# [Problem details]
Restate word for word the entries below, starting with the line with "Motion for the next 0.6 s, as" and continuing through the line with "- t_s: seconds". Include both of those lines and no others.
————————
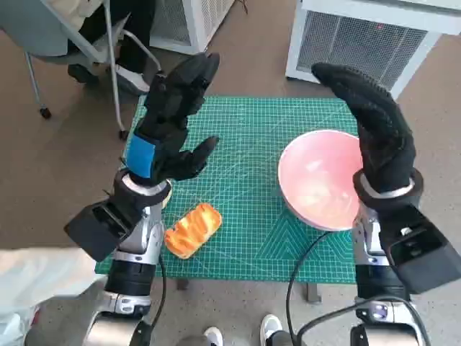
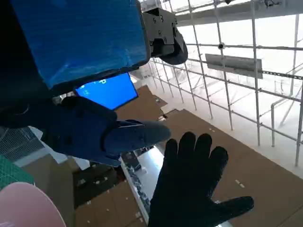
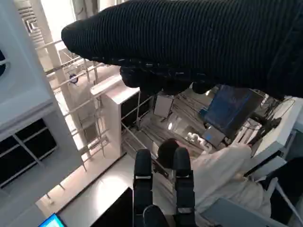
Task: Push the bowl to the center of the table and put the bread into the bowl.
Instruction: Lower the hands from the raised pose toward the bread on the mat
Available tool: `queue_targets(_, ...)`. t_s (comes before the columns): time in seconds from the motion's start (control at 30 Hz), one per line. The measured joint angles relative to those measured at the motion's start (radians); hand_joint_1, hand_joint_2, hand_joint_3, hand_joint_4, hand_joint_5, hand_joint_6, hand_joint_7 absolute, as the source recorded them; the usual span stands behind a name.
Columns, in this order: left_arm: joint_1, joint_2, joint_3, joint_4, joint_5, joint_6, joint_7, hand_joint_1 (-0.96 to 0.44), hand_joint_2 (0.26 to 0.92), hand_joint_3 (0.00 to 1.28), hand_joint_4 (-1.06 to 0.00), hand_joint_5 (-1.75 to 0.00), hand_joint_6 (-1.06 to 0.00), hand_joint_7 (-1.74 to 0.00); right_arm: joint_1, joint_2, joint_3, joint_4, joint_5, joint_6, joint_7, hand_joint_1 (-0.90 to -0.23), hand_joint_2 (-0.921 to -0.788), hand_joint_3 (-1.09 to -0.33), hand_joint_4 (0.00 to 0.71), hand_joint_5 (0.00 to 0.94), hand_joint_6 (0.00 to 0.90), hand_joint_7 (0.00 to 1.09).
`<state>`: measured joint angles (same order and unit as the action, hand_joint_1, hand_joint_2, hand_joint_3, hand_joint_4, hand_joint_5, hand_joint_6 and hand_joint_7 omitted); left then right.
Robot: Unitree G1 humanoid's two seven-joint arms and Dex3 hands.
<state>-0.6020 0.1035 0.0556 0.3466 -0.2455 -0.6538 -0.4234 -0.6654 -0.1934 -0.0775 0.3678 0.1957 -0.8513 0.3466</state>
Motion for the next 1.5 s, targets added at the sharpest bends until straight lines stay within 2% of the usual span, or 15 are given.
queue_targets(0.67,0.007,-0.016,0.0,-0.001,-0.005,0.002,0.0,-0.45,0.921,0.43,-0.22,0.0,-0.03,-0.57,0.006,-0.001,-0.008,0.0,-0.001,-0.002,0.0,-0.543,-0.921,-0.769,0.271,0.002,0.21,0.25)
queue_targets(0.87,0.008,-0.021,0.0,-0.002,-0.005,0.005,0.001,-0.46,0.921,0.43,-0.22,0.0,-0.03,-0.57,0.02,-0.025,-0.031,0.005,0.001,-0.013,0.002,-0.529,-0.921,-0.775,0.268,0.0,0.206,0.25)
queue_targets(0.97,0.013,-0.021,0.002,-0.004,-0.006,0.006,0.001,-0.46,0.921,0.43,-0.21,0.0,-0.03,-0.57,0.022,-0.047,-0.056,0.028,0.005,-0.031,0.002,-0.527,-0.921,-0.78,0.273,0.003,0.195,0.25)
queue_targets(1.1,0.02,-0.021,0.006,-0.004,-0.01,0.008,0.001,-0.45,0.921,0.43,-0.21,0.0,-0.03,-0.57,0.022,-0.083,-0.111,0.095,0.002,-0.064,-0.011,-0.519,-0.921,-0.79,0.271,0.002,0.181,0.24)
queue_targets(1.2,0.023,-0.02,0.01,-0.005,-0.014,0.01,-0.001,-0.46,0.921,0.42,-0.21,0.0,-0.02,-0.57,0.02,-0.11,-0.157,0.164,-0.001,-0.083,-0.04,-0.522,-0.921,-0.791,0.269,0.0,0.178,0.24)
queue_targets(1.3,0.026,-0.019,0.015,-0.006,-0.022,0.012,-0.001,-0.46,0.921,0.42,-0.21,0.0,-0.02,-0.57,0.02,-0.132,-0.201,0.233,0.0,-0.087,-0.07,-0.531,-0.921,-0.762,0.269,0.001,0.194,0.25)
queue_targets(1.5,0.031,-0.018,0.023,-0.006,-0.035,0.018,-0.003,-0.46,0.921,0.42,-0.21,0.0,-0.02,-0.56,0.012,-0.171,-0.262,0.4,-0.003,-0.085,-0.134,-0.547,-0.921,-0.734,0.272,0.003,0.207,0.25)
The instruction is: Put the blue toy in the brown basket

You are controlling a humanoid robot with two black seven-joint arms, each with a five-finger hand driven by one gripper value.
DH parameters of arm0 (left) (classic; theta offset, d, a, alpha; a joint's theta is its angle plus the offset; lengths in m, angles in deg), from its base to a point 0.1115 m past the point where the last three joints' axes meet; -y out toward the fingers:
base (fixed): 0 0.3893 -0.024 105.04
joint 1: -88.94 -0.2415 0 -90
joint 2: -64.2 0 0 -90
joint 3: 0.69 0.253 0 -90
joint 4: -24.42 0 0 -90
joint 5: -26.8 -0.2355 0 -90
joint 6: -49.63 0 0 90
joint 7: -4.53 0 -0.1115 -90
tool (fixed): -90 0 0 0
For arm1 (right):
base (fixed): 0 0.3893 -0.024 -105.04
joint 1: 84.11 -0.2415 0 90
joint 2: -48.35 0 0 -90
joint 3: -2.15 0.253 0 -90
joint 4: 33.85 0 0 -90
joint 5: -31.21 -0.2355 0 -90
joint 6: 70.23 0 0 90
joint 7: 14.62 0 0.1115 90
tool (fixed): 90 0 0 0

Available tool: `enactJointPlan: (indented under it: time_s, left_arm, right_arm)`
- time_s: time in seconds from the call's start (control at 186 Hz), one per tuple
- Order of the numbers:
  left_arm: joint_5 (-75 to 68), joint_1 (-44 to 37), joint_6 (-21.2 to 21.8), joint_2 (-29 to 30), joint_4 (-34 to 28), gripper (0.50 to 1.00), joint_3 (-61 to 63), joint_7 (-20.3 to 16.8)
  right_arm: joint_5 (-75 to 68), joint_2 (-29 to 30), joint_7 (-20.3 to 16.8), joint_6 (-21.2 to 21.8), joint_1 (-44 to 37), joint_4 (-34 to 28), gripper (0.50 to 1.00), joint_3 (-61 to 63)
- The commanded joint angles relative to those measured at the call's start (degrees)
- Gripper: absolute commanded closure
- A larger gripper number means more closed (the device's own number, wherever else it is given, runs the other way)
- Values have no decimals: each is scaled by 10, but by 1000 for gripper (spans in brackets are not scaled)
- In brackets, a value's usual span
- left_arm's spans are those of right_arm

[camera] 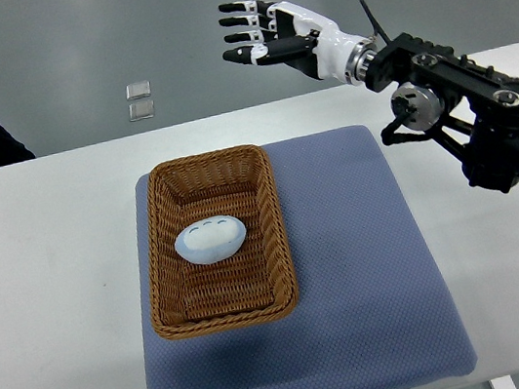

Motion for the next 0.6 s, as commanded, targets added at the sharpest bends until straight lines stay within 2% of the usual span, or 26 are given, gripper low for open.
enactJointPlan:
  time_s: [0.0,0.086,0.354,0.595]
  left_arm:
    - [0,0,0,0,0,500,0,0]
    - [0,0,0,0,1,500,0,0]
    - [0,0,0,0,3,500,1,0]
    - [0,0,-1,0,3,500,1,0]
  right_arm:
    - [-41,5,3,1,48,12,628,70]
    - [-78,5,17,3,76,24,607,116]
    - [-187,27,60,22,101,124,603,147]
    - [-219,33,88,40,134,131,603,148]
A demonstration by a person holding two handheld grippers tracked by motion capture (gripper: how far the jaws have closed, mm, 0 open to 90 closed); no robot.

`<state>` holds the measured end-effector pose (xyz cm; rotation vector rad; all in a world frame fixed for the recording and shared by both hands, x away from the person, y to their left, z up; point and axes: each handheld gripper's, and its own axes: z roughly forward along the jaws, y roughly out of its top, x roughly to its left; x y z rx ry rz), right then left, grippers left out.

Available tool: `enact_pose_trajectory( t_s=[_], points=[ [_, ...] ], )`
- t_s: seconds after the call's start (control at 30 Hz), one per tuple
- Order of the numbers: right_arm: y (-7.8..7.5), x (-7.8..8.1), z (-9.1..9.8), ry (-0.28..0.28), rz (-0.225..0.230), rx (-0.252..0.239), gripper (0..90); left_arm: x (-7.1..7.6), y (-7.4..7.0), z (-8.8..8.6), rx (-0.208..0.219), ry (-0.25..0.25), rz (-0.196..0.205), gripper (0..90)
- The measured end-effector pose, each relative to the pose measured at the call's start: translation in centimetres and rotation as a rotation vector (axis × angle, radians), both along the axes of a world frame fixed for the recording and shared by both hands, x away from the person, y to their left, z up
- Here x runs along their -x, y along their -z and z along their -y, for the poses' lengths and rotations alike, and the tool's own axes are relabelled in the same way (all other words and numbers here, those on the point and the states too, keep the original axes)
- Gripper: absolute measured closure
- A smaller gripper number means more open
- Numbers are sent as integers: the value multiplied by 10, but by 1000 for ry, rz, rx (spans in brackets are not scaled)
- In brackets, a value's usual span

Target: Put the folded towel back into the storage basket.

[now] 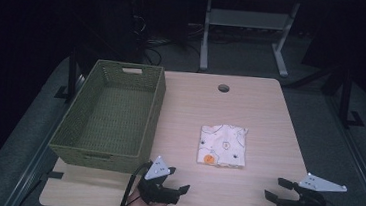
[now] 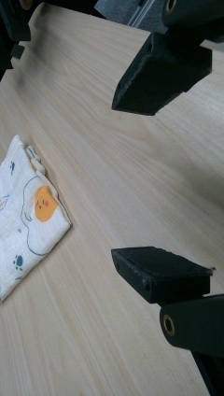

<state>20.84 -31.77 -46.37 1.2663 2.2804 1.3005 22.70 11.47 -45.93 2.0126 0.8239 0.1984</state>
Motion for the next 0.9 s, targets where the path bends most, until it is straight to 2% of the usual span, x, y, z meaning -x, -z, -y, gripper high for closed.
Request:
enact_pose_trajectory(
  t_s=[0.3, 0.33, 0.47, 0.6, 0.63, 0.9],
  points=[
    [-1, -3, -3, -3, 3, -7, 254, -3, 0, 5, 3, 3, -11, 243],
    [-2, -7, -4, -8, 1, -22, 254, -3, -1, 6, 0, 3, -11, 244],
    [-3, -12, -6, -26, 3, -17, 253, -5, -3, 8, 6, -13, -17, 242],
    [-4, -21, -7, -33, -16, -25, 253, -9, -6, 11, -2, -17, -20, 236],
    [-6, -24, -8, -29, -4, -15, 253, -10, -7, 12, -4, -20, -20, 232],
    [-9, -30, -6, -27, -25, -42, 238, -18, -10, 17, 0, -19, -40, 224]
  ],
)
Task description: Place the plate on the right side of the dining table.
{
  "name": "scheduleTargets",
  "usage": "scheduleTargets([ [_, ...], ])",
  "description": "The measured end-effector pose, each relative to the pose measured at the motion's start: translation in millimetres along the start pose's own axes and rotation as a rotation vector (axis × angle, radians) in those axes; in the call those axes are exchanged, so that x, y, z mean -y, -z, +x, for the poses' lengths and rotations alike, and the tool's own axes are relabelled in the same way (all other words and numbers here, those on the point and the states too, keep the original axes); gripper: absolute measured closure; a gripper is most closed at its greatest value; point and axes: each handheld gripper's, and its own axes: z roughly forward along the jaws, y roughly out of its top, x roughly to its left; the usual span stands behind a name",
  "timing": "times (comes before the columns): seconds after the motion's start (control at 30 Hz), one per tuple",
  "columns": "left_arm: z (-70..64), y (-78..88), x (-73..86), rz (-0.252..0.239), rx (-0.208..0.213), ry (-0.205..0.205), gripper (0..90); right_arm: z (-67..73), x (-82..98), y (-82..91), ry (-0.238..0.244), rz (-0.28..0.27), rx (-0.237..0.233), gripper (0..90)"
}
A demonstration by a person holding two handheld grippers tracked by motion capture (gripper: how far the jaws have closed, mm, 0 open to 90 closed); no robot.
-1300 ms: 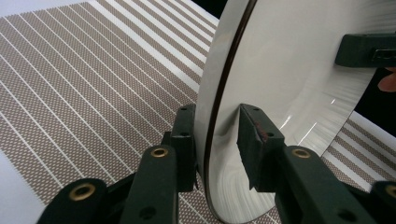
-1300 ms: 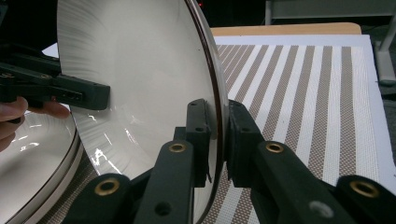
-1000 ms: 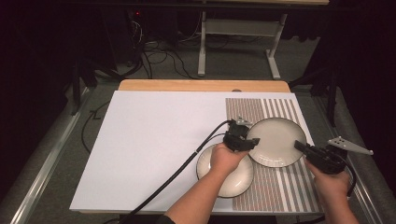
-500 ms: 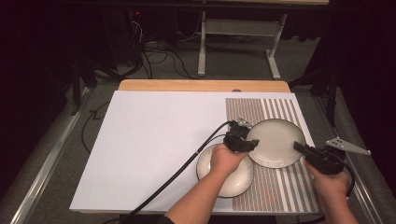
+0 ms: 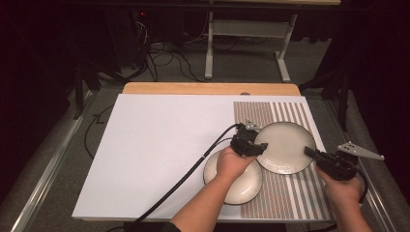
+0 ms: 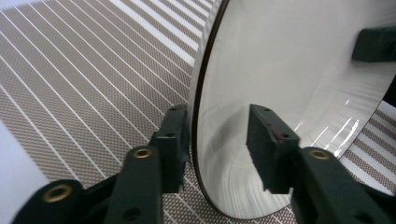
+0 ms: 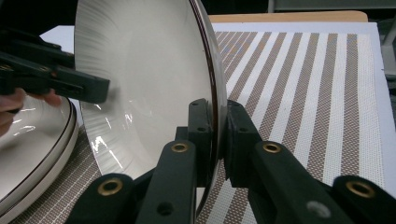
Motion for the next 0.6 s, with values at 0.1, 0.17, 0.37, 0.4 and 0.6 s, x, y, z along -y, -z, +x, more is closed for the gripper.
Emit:
scheduleTargets([
  [0.1,1.4,10.2,-1.6,-0.025,-0.013,-0.01,51.4,0.1,-0.2,0.0,-0.002,0.003,0.004,85.3],
  [0.17,4.1,20.4,-1.0,-0.047,-0.028,-0.017,49.1,0.7,-0.3,0.0,-0.002,0.003,0.006,85.2],
  [0.37,10.4,43.8,5.6,-0.084,-0.061,-0.013,35.8,2.4,-1.5,-0.2,0.002,0.006,0.014,85.2],
  [0.4,11.0,46.9,6.5,-0.09,-0.066,-0.012,34.5,2.2,-1.6,-0.3,0.005,0.008,0.015,85.1],
  [0.6,19.1,75.2,15.1,-0.124,-0.068,-0.015,28.7,1.8,-2.3,-1.5,0.006,0.013,0.02,84.9],
])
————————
# [Response to the exercise]
Motion for the next 0.6 s, as commanded, targets added at the sharpest bends until straight lines stay within 2% of the usual span, or 26 are given, gripper low for open.
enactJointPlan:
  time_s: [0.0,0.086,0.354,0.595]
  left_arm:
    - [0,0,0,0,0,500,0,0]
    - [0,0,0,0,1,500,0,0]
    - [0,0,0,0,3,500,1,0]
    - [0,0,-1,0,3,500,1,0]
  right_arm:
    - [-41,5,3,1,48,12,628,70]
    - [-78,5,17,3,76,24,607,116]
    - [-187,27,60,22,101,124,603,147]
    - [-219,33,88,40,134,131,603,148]
A demonstration by a person holding two handheld grippers tracked by motion capture (gripper: how far the jaws have closed, mm, 0 open to 90 closed); no robot.

`<state>` holds the measured end-effector pose (xyz cm; rotation vector rad; all in a world frame fixed for the recording and shared by both hands, x away from the person, y to their left, z up; point and axes: each handheld gripper's, and its own axes: z roughly forward along the jaws, y roughly out of its top, x roughly to its left; x y z rx ry rz), right then left, grippers left out.

Available tool: `enact_pose_trajectory( t_s=[_], points=[ [_, ...] ], )`
- t_s: seconds after the call's start (control at 30 Hz), one per tuple

This exercise requires nothing further.